California Sues U.S. to Regain Power Over Auto Emissions

(Bloomberg) -- California is asking a federal court to prevent President Donald Trump from stripping the state of its power to set limits on auto emissions of greenhouse gases that are stricter than those of the national government and encourage more electric-vehicle use.

In a lawsuit filed Friday in Washington, California Attorney General Xavier Becerra and Governor Gavin Newsom, both Democrats, made good on their pledges to fight Trump’s decision, which the president said would cut environmental regulations and make cars cheaper. A coalition of 22 other states joined the suit.

California contends the Trump administration has exceeded the authority Congress granted to the U.S. Department of Transportation’s National Highway Traffic Safety Administration. The state says the administration is ignoring repeated efforts by federal lawmakers to preserve California’s power to improve its air quality by regulating automobile tailpipe emissions.

“Two courts have already upheld California’s emissions standards, rejecting the argument the Trump administration resurrects to justify its misguided preemption rule,” Becerra said in a statement announcing the suit. “Yet, the administration insists on attacking the authority of California and other states to tackle air pollution and protect public health.”

The lawsuit is the 60th filed against the Trump administration by the state of California, according to its attorney general. U.S. Secretary of Transportation Elaine Chao is the lead defendant, along with the DOT, the NHTSA and its acting administrator, James Owens. A spokesman said the department doesn’t comment on pending litigation.

Trump announced Wednesday via Twitter his intent to revoke California’s ability to set emission standards. A day later, U.S. Environmental Protection Agency Administrator Andrew Wheeler revealed the policy at a press conference during which he also chided the state for its poor air quality.

In its new policy, the administration asserted that the Transportation Department’s authority to set fuel-economy standards for cars and trucks preempts California’s ability to dictate tailpipe-emissions standards for greenhouse gases, even as the EPA has a nearly unbroken history over more than five decades of granting permission for the state to do so.
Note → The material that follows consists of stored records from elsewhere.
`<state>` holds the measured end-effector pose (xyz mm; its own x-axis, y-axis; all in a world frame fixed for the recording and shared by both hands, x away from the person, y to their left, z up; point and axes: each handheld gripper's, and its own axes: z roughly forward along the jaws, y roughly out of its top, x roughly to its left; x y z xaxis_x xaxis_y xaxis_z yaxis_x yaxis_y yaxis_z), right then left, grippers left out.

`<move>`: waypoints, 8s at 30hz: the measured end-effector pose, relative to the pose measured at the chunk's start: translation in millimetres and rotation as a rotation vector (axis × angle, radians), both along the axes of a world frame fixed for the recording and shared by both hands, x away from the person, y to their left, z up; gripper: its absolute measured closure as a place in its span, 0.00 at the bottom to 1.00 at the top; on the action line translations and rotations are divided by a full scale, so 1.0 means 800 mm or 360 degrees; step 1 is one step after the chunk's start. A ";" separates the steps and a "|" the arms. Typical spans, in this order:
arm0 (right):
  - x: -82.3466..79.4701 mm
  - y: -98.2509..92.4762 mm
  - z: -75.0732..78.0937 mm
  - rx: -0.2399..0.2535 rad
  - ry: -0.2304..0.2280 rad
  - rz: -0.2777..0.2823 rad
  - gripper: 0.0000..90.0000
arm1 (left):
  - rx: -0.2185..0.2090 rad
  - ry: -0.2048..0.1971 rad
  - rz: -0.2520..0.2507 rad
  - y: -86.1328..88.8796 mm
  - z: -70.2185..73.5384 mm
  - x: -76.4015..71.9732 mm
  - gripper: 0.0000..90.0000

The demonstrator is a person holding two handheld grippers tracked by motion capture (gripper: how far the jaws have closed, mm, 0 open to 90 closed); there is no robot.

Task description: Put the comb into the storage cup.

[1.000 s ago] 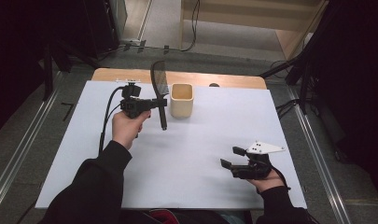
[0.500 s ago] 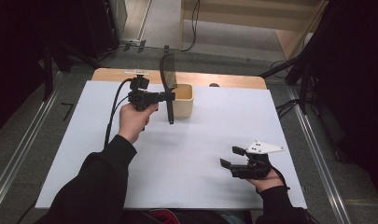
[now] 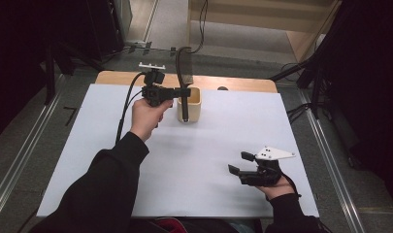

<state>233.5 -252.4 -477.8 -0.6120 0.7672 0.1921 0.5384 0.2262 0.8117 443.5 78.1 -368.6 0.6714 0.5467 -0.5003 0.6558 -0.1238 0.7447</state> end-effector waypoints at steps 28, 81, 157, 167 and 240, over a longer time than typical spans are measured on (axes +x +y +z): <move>0.000 0.001 0.001 -0.0009 0.0014 0.0022 0.27 | -0.0059 -0.0028 0.0056 -0.009 0.015 0.045 0.81; 0.002 0.004 0.001 -0.0008 0.0009 0.0048 0.27 | 0.0014 -0.0147 0.0225 -0.007 -0.012 0.081 0.81; 0.001 0.007 0.001 -0.0026 0.0007 0.0063 0.27 | 0.0086 -0.0047 0.0197 0.023 -0.068 0.054 0.44; 0.001 0.008 0.000 -0.0033 0.0005 0.0070 0.27 | 0.0053 0.0028 0.0147 0.034 -0.075 0.035 0.41; 0.004 0.012 0.000 -0.0041 0.0033 0.0081 0.27 | 0.0185 0.0109 -0.0131 0.094 -0.098 -0.090 0.35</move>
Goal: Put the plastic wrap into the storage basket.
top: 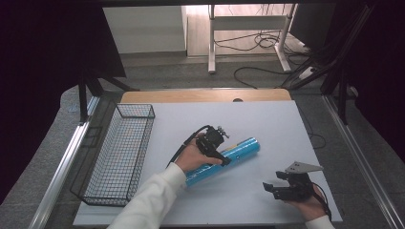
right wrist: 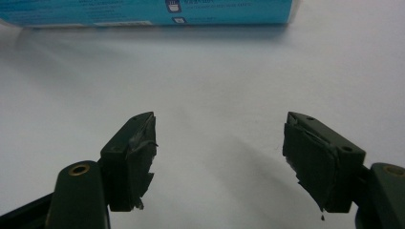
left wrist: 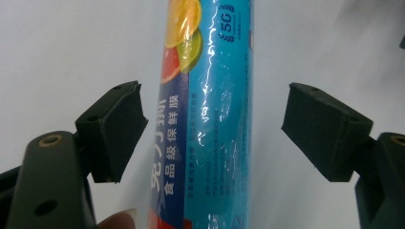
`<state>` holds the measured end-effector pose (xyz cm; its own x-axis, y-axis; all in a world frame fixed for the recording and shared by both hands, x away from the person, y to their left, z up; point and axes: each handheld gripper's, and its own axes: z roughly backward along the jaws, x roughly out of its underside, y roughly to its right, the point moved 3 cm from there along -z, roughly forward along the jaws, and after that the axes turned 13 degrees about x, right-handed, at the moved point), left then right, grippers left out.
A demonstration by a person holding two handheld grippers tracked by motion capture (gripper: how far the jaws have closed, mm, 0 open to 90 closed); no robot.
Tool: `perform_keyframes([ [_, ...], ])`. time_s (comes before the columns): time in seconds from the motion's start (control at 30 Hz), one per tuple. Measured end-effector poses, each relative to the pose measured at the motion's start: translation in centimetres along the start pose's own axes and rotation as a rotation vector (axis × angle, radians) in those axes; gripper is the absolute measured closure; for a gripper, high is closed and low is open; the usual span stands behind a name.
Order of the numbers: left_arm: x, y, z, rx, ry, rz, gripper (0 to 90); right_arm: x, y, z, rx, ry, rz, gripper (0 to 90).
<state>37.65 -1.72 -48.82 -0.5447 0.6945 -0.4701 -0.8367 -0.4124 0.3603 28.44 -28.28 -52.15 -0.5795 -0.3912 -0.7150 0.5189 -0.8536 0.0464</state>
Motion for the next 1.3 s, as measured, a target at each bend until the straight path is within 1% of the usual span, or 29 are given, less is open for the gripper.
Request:
perform_keyframes([
  [0.07,-0.1,-0.1,-0.3,0.016,-0.014,0.000,21.0,0.0,0.0,0.0,0.000,-0.001,0.001,27.6],
  [0.1,-0.1,-0.1,-0.5,0.023,-0.019,0.009,20.6,0.0,-0.1,0.0,0.000,-0.001,0.002,27.5],
  [0.2,-0.1,-0.4,-0.8,0.012,-0.031,0.011,20.4,0.0,-0.1,-0.1,0.002,-0.004,0.005,27.5],
  [0.3,-0.1,-0.7,-0.9,0.012,-0.042,0.019,20.4,0.0,-0.1,-0.1,0.002,-0.002,0.006,27.5],
  [0.37,-0.1,-0.8,-1.1,0.018,-0.061,0.023,20.5,0.0,-0.1,-0.1,0.004,-0.002,0.009,27.5],
  [0.5,-0.1,-0.9,-1.7,0.014,-0.097,0.024,20.4,0.0,-0.1,-0.1,0.010,-0.005,0.013,27.5],
  [0.6,-0.2,-1.1,-2.0,0.009,-0.119,0.033,20.9,0.0,-0.1,-0.1,0.015,-0.006,0.016,27.5],
  [0.63,-0.3,-1.1,-2.1,0.005,-0.131,0.030,21.3,0.0,-0.1,-0.1,0.014,-0.006,0.014,27.5],
  [0.73,-0.4,-1.2,-2.7,-0.006,-0.159,0.044,23.4,0.1,-0.2,-0.2,0.019,-0.009,0.023,27.5],
  [0.77,-0.4,-1.1,-2.8,-0.007,-0.161,0.049,24.1,0.1,-0.2,-0.2,0.020,-0.010,0.024,27.5],
  [0.8,-0.3,-1.2,-2.9,-0.008,-0.173,0.049,24.6,0.1,-0.2,-0.2,0.021,-0.010,0.024,27.5],
  [0.87,-0.3,-1.2,-3.2,-0.022,-0.192,0.050,25.5,0.1,-0.1,-0.2,0.023,-0.010,0.019,27.5],
  [0.93,-0.3,-1.1,-3.5,-0.023,-0.205,0.051,27.0,0.1,-0.1,-0.2,0.024,-0.011,0.019,27.5],
  [1.0,-0.2,-1.0,-3.8,-0.039,-0.224,0.047,29.1,0.1,-0.1,-0.3,0.025,-0.014,0.020,27.5],
  [1.03,-0.3,-1.0,-3.8,-0.045,-0.224,0.042,29.6,0.1,-0.1,-0.3,0.027,-0.017,0.021,27.5],
  [1.2,-0.4,-0.7,-3.9,-0.061,-0.237,0.031,30.8,0.1,-0.1,-0.3,0.029,-0.014,0.018,27.7],
  [1.3,-0.5,-0.5,-4.0,-0.069,-0.254,0.025,31.1,0.1,0.0,-0.2,0.033,-0.015,0.018,27.8],
])
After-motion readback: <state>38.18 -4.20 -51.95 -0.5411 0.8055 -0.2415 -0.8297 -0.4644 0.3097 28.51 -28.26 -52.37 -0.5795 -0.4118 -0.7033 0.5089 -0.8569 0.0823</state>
While the state was first granted authority to better combat its endemic urban smog problems in 1967, California remains home to seven of the 10 American cities with the worst air quality.

“California has the worst air quality in the United States,” Wheeler said, noting that tens of millions of people there reside in areas that don’t meet ambient air standards. “We hope California will focus on these issues.”

Still, the EPA rescinded a 2013 waiver that permitted the state to pursue its own greenhouse-gas-emissions standard and a zero-emission vehicle mandate, arguing the federal Clean Air Act prohibited both programs. The waiver withdrawal will take effect starting in the 2021 automotive model year.

The suing states contend the administration action is unjustifiably arbitrary and capricious, willfully misreading the federal Energy Policy and Conservation Act as preempting state emission standards. They also say it defies the National Environmental Policy Act by failing to assess the impact of the administration’s action on the environment and public health.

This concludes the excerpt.